Para verdades ambientales, el tiempo

Emblema de la ONU

Hace ya varias décadas leíamos y escuchábamos predicciones “catastrofistas” referentes al ambiente y sus consecuencias sin fundamentos científicos, a continuación, citaremos algunos ejemplos de lo que se ha afirmado a través del tiempo. La verdad es que ni una sola de esas predicciones de los últimos años resultó verdadera.

Veamos, en 1970 se afirmaba que la temperatura sería 4 grados más fría para 1990 y 11 grados más fría para el año 2000, que la civilización podría terminar en 15 o 30 años, que la población excedería en cualquiera de los pequeños incrementos que se hiciesen en los suministros de comida, también se decía que en una década las personas que vivan en asentamientos urbanos deberán usar máscaras de gas para sobrevivir a la contaminación del aire porque sería tanta, que bloqueará la mitad de la luz solar.
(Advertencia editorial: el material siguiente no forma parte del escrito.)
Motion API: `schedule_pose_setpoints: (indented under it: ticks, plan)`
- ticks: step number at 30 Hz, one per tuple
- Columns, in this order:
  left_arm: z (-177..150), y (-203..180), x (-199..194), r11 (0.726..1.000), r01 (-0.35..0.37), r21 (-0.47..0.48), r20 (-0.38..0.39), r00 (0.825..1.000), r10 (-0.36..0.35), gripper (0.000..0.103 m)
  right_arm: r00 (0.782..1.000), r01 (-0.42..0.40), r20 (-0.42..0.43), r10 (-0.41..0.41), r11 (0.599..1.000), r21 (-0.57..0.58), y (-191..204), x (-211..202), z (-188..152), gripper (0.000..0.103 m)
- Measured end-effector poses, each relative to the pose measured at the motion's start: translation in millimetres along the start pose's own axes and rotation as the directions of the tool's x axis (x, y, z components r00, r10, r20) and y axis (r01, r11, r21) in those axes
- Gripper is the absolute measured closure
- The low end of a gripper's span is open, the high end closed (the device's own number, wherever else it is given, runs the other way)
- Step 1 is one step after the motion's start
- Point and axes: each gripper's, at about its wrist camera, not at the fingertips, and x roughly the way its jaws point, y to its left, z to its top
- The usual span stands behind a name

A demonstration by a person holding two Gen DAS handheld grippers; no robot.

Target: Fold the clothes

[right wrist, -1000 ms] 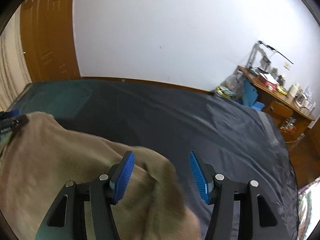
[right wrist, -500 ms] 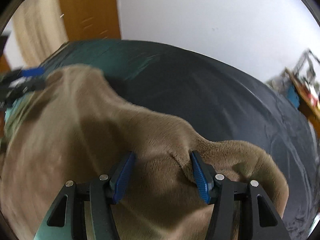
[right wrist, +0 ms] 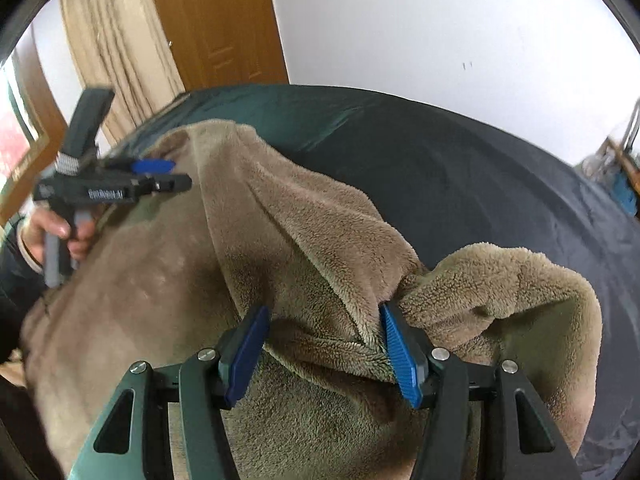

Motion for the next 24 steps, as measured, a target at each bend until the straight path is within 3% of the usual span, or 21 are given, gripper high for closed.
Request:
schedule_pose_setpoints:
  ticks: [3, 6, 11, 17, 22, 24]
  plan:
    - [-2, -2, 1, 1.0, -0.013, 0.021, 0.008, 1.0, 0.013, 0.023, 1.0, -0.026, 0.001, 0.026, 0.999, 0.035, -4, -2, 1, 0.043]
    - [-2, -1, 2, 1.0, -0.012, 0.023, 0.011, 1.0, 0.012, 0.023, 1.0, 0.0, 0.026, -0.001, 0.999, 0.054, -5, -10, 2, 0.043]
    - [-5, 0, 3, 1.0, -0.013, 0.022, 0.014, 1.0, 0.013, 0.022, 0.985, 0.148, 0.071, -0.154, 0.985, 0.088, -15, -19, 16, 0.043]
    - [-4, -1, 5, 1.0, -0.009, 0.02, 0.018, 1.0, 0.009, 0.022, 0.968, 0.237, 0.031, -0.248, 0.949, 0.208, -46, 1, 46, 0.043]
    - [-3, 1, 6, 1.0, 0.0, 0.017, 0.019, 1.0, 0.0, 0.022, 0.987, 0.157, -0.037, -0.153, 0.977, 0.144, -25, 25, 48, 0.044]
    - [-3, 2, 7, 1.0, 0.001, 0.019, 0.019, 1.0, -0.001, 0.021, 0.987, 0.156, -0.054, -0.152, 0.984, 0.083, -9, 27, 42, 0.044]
De la misma manera se afirmaba que tener hijos sería un crimen, que entre 100 a 200 millones de personas se morirían de hambre en la siguiente década, que para el año 2000 no habría petróleo y que los peces se sofocarían.

Pasaron los años y las predicciones se hicieron más “catastrofistas”, ambientalistas irresponsables como el expresidente de los EEUU Al Gore decían hace una década entre otras cosas que: 1) El Calentamiento Global era antropogénico, 2) El uso de combustibles fósiles produce el Calentamiento Global, 3) El CO2 es malo para el ambiente, 4) El Ártico se descongelaría en muy pocos años, 5) Los osos polares estaban desapareciendo, 7) El nivel del mar subiría hasta siete metros, 8) En el 2015 los niños en Europa no volverían a ver la nieve, 9) La migración producto del Calentamiento Global alcanzaría los 50 millones de personas por año.

Para verdades ambientales, el tiempo, las equivocaciones y el timo de algunos se cae por su propio peso, el tiempo pasa y las predicciones hechas por los ambientalistas fundamentalistas dominados por políticos comunistas y progres de la ONU que han alterado los informes de los científicos para sus propios propósitos.

Nunca se ha probado a ciencia cierta que el hombre es el culpable del calentamiento global, hace más de 20 años no hay aumento de temperatura global, no observamos ni por asomo que la Estatua de La Libertad esté con el agua gasta el cuello, por el contrario, ese símbolo de libertad erigida en una de las ciudades más importantes del mundo la vemos casi al mismo nivel del agua que cuando se colocó, tampoco vemos kilómetros de costa arrasadas por las inundaciones a causa del deshielo, el Ártico continúa allí, la población de los osos polares aumenta, los glaciares no han desaparecido y el planeta sigue girando como lo ha hecho por miles de años.

Y, contrario a muchas de las afirmaciones “catastrofistas” mencionadas anteriormente, la expectativa de vida se ha incrementado en el mundo más de un 30%, la pobreza extrema se ha reducido por mucho, los índices de polución del aire han caído estrepitosamente, el alimento se incrementó de 2300 calorías a 2800 calorías, los EEUU es el mayor productor de petróleo del mundo, lo que evita que la OPEP suba los precios como les venga en gana, el nivel de escolaridad se ha incrementado en un 11,5% y el conocimiento se ha disparado a límites insospechados gracias a las nuevas tecnologías.

Cerrando este comentario, nos encontramos con la última y nueva bandera ambientalista “catastrofista” salida de la ONU (Tema que comentaremos en otra oportunidad). La Plataforma Intergubernamental de Ciencia y Política sobre Biodiversidad y Servicios de los Ecosistemas (IPBES), publicó recientemente un informe que asegura que “Un millón de los ocho millones de especies del planeta están en peligro de extinción por culpa de los seres humanos”.

Un millón de especies podrían extinguirse por culpa de los humanos, advierte reporte

Veremos que van a decir los científicos escépticos que revisarán el informe sobre estas posiciones “catastrofistas”, estamos seguros de que esta nueva bandera ambientalista fatalista y “catastrofista” es más de lo mismo.